◆ WHAT TO WORK ON ◆
Within this material, find every line where the string "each" appears, and copy it out.

◆ PROVIDED DATA ◆
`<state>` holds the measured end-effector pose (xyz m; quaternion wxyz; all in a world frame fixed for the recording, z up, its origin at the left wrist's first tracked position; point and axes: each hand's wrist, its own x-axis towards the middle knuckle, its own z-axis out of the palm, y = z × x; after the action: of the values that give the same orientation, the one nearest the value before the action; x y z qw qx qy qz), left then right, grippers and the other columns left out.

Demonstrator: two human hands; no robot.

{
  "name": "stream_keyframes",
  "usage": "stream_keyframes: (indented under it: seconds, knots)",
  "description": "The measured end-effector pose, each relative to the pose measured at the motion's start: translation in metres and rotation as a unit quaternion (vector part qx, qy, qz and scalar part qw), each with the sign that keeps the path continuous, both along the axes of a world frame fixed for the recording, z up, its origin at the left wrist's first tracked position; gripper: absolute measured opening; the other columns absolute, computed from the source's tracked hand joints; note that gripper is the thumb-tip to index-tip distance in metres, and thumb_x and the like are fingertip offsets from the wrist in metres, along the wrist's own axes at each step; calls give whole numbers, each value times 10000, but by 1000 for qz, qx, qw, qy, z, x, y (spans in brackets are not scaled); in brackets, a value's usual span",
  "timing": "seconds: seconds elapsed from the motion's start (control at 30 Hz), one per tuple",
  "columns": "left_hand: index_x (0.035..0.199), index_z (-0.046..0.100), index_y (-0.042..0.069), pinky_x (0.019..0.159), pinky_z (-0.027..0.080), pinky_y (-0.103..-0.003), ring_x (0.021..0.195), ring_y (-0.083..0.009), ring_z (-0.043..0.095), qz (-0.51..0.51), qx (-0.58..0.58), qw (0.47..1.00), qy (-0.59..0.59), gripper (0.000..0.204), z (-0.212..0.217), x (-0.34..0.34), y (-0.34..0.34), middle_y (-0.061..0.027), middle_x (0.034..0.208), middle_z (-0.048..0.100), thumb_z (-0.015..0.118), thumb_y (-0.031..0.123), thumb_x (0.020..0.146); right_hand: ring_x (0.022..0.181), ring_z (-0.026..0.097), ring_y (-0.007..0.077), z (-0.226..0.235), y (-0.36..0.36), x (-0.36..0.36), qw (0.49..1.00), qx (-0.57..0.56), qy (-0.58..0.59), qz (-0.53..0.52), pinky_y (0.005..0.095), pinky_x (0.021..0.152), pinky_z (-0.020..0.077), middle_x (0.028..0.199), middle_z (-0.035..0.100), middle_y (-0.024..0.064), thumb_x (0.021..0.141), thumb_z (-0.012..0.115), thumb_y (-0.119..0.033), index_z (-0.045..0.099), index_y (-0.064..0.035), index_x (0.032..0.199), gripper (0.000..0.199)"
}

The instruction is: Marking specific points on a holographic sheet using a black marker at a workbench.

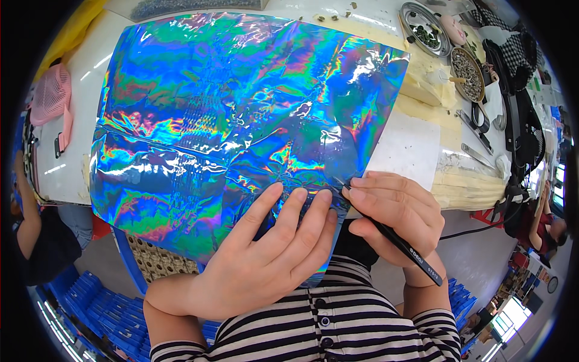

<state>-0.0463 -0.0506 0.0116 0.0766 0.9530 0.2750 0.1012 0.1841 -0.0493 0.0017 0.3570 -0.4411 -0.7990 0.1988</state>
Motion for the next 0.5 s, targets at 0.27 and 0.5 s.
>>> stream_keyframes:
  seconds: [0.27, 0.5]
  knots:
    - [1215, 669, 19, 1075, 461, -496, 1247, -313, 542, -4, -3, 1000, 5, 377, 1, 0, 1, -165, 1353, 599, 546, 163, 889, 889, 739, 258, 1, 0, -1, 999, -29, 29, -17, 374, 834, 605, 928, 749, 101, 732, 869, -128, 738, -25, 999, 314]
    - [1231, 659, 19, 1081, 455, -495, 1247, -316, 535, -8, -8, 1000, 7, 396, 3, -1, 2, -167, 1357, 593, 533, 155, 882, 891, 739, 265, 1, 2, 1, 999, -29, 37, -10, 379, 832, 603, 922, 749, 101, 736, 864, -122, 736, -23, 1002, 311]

◆ REPLY TO THE EXERCISE ◆
`<state>` holds the measured end-effector pose (xyz m; quaternion wxyz; all in a world frame fixed for the recording, z up, its origin at the left wrist's first tracked position; point and axes: each hand's wrist, its own x-axis towards the middle knuckle, its own z-axis out of the palm, y = z × x; after the action: of the values that give the same orientation, the one nearest the value before the action; x y z qw qx qy qz), left then right, grippers and the other columns left out.
  "description": "The measured end-effector pose, each relative to the pose measured at the motion's start: translation in metres and rotation as a unit quaternion (vector part qx, qy, qz and scalar part qw), each with the sign that keeps the path continuous, both along the axes of a world frame fixed for the recording, z up, its origin at the left wrist's first tracked position; gripper: absolute measured opening; the other columns absolute, computed from the source's tracked hand joints; note that gripper is the thumb-tip to index-tip distance in metres, and thumb_x and the like are fingertip offsets from the wrist in metres, along the wrist's own axes at each step; calls give whole numbers, each value times 10000, but by 1000 for qz, qx, qw, qy, z, x, y (spans in brackets are not scaled); in brackets, a value's usual span",

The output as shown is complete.